Shuffle and Attend: Video Domain Adaptation

Jinwoo Choi, Gaurav Sharma, Samuel Schulter, Jia-Bin Huang ;

Abstract


We address the problem of domain adaptation in videos for the task of human action recognition. Inspired by image-based domain adaptation, we can perform video adaptation by aligning the features of frames or clips of source and target videos. However, equally aligning all clips is sub-optimal as not all clips are informative for the task. As the first novelty, we propose an attention mechanism which focuses on more discriminative clips and directly optimizes for video-level (cf. clip-level) alignment. As the backgrounds are often very different between source and target, the source background-corrupted model adapts poorly to target domain videos. To alleviate this, as a second novelty, we propose to use the clip order prediction as an auxiliary task.
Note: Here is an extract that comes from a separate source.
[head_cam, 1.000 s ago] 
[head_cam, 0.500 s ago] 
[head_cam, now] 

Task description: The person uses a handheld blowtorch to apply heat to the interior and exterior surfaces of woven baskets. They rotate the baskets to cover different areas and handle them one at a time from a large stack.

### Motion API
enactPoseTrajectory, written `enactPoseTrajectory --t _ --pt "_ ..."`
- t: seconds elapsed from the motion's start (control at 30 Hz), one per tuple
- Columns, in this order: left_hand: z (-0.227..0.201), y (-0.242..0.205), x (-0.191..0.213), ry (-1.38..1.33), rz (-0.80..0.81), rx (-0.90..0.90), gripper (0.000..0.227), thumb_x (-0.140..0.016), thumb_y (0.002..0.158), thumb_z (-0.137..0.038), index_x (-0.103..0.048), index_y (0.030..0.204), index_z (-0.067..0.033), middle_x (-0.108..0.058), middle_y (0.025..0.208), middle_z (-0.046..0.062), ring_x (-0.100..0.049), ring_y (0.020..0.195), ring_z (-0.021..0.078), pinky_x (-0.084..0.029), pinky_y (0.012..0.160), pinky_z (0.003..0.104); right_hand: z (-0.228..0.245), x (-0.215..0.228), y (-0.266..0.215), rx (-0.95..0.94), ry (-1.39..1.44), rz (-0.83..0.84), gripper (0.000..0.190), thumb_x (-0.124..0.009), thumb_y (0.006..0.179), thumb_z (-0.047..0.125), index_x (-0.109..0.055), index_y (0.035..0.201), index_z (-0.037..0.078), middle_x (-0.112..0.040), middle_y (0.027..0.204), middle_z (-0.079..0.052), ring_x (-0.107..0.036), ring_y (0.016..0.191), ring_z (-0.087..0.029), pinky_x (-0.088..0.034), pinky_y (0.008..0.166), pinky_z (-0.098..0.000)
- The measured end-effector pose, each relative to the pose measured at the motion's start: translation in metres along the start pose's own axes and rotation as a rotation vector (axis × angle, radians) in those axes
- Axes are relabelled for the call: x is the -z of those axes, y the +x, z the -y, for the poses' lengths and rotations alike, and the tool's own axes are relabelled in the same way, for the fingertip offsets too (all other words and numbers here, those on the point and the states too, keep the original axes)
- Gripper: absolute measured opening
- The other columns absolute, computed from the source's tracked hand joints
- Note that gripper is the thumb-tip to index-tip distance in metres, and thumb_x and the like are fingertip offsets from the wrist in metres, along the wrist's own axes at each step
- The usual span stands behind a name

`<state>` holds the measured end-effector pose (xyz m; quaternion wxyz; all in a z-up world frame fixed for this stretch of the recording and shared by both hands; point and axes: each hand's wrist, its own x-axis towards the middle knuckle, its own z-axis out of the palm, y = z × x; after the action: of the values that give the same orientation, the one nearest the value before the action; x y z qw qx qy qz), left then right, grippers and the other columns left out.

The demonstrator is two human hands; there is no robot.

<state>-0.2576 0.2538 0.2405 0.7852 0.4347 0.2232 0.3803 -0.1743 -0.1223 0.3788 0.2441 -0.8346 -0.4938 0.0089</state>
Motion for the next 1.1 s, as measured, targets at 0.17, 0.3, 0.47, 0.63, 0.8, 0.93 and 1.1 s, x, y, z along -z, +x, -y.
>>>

The clip order prediction loss, when combined with domain adversarial loss, encourages learning of representations which focus on the humans and objects involved in the actions, rather than the uninformative and widely differing (between source and target) backgrounds. We empirically show that both components contribute positively towards adaptation performance. We report state-of-the-art performances on two out of three challenging public benchmarks, two based on the UCF and HMDB datasets, and one on Kinetics to NEC-Drone datasets. We also support the intuitions and the results with qualitative results."